* [PROVIDED RECORDS]:
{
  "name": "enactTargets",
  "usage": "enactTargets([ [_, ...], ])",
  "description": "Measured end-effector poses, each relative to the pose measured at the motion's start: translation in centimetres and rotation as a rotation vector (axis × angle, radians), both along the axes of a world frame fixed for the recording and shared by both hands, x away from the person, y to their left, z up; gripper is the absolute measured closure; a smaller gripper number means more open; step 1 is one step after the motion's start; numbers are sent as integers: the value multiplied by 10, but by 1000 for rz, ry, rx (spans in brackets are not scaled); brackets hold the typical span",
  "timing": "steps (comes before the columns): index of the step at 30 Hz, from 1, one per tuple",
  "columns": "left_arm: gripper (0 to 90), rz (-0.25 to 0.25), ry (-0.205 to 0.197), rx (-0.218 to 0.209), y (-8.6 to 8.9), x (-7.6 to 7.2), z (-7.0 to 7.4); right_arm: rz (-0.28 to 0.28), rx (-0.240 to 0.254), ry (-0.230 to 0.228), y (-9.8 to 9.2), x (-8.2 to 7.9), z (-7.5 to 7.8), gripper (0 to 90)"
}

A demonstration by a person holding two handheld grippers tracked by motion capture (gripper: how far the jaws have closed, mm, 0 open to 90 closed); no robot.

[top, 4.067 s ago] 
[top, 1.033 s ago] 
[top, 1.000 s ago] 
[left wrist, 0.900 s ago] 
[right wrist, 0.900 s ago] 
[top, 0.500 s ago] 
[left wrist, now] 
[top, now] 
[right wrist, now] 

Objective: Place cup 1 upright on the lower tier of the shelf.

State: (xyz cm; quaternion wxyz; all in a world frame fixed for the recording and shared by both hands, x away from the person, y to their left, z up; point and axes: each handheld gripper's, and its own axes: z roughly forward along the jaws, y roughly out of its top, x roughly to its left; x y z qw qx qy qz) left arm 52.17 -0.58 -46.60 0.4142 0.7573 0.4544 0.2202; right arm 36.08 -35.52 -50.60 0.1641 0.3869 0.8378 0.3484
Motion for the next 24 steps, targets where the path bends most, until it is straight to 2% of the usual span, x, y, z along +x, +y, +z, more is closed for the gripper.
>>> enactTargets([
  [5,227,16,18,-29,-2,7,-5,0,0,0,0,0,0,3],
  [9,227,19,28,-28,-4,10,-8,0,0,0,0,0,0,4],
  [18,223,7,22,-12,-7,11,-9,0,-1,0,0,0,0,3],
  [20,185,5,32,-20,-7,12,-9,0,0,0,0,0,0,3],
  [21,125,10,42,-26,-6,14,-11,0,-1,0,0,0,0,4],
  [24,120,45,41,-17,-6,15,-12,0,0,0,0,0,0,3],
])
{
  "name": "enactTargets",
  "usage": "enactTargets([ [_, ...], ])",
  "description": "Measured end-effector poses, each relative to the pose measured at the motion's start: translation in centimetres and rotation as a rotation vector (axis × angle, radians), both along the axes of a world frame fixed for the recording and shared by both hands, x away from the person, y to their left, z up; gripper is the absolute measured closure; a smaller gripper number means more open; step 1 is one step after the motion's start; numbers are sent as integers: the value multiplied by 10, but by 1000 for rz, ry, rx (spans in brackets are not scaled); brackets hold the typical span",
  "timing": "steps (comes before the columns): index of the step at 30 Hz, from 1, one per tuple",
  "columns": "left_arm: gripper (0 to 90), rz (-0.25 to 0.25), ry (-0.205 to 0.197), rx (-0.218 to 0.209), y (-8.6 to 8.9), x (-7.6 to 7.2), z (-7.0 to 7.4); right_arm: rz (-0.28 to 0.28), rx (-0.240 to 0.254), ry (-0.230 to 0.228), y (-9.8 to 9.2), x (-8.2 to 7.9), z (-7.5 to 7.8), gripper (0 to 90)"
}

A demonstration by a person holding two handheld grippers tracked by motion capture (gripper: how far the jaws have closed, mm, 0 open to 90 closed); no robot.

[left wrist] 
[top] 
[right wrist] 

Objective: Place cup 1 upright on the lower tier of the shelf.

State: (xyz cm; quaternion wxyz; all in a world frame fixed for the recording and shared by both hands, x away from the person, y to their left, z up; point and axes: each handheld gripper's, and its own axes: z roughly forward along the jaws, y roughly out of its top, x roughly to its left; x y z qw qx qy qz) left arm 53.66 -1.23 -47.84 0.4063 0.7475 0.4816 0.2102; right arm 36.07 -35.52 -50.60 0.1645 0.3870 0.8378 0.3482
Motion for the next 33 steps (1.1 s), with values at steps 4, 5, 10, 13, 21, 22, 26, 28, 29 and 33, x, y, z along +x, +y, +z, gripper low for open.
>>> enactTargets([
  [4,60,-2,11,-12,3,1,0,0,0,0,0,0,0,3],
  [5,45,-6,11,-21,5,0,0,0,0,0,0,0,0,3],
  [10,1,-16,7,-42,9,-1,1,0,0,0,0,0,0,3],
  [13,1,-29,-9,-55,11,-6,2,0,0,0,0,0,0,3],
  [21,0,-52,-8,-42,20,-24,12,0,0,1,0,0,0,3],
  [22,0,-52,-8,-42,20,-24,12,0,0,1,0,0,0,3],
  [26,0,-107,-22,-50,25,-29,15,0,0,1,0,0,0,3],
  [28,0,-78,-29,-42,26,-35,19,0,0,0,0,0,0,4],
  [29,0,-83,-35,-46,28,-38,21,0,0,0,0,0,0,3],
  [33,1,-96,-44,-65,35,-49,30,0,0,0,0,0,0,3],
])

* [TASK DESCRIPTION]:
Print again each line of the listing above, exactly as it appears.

* [ANSWER BOX]:
{
  "name": "enactTargets",
  "usage": "enactTargets([ [_, ...], ])",
  "description": "Measured end-effector poses, each relative to the pose measured at the motion's start: translation in centimetres and rotation as a rotation vector (axis × angle, radians), both along the axes of a world frame fixed for the recording and shared by both hands, x away from the person, y to their left, z up; gripper is the absolute measured closure; a smaller gripper number means more open; step 1 is one step after the motion's start; numbers are sent as integers: the value multiplied by 10, but by 1000 for rz, ry, rx (spans in brackets are not scaled); brackets hold the typical span",
  "timing": "steps (comes before the columns): index of the step at 30 Hz, from 1, one per tuple",
  "columns": "left_arm: gripper (0 to 90), rz (-0.25 to 0.25), ry (-0.205 to 0.197), rx (-0.218 to 0.209), y (-8.6 to 8.9), x (-7.6 to 7.2), z (-7.0 to 7.4); right_arm: rz (-0.28 to 0.28), rx (-0.240 to 0.254), ry (-0.230 to 0.228), y (-9.8 to 9.2), x (-8.2 to 7.9), z (-7.5 to 7.8), gripper (0 to 90)"
}

A demonstration by a person holding two handheld grippers tracked by motion capture (gripper: how far the jaws have closed, mm, 0 open to 90 closed); no robot.

[top, 4.067 s ago] 
[top, 1.033 s ago] 
[top, 1.000 s ago] 
[left wrist, 0.900 s ago] 
[right wrist, 0.900 s ago] 
[top, 0.500 s ago] 
[left wrist, now] 
[top, now] 
[right wrist, now] 

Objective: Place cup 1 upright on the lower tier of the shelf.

State: (xyz cm; quaternion wxyz; all in a world frame fixed for the recording and shared by both hands, x away from the person, y to their left, z up; point and axes: each handheld gripper's, and its own axes: z roughly forward along the jaws, y roughly out of its top, x roughly to its left; x y z qw qx qy qz) left arm 52.17 -0.58 -46.60 0.4142 0.7573 0.4544 0.2202; right arm 36.08 -35.52 -50.60 0.1641 0.3869 0.8378 0.3484
Motion for the next 24 steps, targets where the path bends most, until it is straight to 2% of the usual span, x, y, z along +x, +y, +z, more is closed for the gripper.
>>> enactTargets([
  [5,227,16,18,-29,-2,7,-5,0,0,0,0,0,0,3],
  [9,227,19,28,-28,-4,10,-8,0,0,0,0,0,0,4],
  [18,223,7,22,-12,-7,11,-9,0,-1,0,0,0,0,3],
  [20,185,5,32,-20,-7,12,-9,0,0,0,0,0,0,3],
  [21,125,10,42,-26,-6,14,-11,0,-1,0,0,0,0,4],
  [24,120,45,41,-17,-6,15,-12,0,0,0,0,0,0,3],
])
{
  "name": "enactTargets",
  "usage": "enactTargets([ [_, ...], ])",
  "description": "Measured end-effector poses, each relative to the pose measured at the motion's start: translation in centimetres and rotation as a rotation vector (axis × angle, radians), both along the axes of a world frame fixed for the recording and shared by both hands, x away from the person, y to their left, z up; gripper is the absolute measured closure; a smaller gripper number means more open; step 1 is one step after the motion's start; numbers are sent as integers: the value multiplied by 10, but by 1000 for rz, ry, rx (spans in brackets are not scaled); brackets hold the typical span",
  "timing": "steps (comes before the columns): index of the step at 30 Hz, from 1, one per tuple",
  "columns": "left_arm: gripper (0 to 90), rz (-0.25 to 0.25), ry (-0.205 to 0.197), rx (-0.218 to 0.209), y (-8.6 to 8.9), x (-7.6 to 7.2), z (-7.0 to 7.4); right_arm: rz (-0.28 to 0.28), rx (-0.240 to 0.254), ry (-0.230 to 0.228), y (-9.8 to 9.2), x (-8.2 to 7.9), z (-7.5 to 7.8), gripper (0 to 90)"
}

A demonstration by a person holding two handheld grippers tracked by motion capture (gripper: how far the jaws have closed, mm, 0 open to 90 closed); no robot.

[left wrist] 
[top] 
[right wrist] 

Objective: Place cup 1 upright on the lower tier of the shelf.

State: (xyz cm; quaternion wxyz; all in a world frame fixed for the recording and shared by both hands, x away from the person, y to their left, z up; point and axes: each handheld gripper's, and its own axes: z roughly forward along the jaws, y roughly out of its top, x roughly to its left; x y z qw qx qy qz) left arm 53.66 -1.23 -47.84 0.4063 0.7475 0.4816 0.2102; right arm 36.07 -35.52 -50.60 0.1645 0.3870 0.8378 0.3482
Motion for the next 33 steps (1.1 s), with values at steps 4, 5, 10, 13, 21, 22, 26, 28, 29 and 33, x, y, z along +x, +y, +z, gripper low for open.
>>> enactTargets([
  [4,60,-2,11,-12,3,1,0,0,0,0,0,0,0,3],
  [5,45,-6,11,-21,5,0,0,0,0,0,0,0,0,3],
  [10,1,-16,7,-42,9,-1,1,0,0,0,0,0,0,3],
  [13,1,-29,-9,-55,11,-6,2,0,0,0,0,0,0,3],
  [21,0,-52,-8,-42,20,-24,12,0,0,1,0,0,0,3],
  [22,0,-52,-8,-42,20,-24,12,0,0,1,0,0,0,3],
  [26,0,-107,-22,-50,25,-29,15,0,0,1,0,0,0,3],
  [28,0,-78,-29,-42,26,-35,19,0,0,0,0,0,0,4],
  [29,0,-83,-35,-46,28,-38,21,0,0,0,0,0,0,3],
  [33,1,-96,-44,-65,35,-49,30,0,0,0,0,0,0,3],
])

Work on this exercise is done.